- [Exercise description] For each line of the listing that holds "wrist", show the full line.

----------

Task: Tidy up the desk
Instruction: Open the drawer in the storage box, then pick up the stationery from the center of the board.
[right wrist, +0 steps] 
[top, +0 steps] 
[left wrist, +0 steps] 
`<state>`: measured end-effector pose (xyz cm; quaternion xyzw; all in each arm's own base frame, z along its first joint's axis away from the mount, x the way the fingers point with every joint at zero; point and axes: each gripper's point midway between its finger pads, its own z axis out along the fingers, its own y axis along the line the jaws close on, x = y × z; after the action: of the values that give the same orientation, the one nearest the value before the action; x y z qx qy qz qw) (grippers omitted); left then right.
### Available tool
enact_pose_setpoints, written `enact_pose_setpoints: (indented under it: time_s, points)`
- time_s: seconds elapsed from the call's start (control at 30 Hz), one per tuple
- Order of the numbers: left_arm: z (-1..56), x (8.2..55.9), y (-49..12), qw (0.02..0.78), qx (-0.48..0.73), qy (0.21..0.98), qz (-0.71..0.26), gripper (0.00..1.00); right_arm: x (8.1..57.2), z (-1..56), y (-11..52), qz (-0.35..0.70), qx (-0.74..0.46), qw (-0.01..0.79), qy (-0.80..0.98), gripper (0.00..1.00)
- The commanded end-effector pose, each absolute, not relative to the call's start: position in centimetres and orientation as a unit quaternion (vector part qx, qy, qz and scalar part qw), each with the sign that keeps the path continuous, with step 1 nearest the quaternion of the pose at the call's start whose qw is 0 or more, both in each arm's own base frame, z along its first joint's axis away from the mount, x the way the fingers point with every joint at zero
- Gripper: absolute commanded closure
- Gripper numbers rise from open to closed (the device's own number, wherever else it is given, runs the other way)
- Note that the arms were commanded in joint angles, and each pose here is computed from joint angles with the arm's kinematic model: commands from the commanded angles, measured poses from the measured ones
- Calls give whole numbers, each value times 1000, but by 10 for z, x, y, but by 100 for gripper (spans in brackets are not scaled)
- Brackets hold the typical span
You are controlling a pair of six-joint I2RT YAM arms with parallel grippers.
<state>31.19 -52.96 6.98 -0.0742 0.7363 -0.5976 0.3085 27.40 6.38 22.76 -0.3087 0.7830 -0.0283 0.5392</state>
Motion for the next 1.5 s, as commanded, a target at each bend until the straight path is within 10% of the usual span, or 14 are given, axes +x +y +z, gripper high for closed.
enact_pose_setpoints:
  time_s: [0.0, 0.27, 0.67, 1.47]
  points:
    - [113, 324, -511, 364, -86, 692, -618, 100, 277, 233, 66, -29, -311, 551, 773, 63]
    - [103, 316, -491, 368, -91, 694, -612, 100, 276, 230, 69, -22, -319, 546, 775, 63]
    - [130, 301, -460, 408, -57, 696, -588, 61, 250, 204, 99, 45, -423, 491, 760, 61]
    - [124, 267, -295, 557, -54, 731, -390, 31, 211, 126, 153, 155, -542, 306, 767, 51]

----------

- [Solution to the exercise]
[right wrist, +0 steps] 
[left wrist, +0 steps] 

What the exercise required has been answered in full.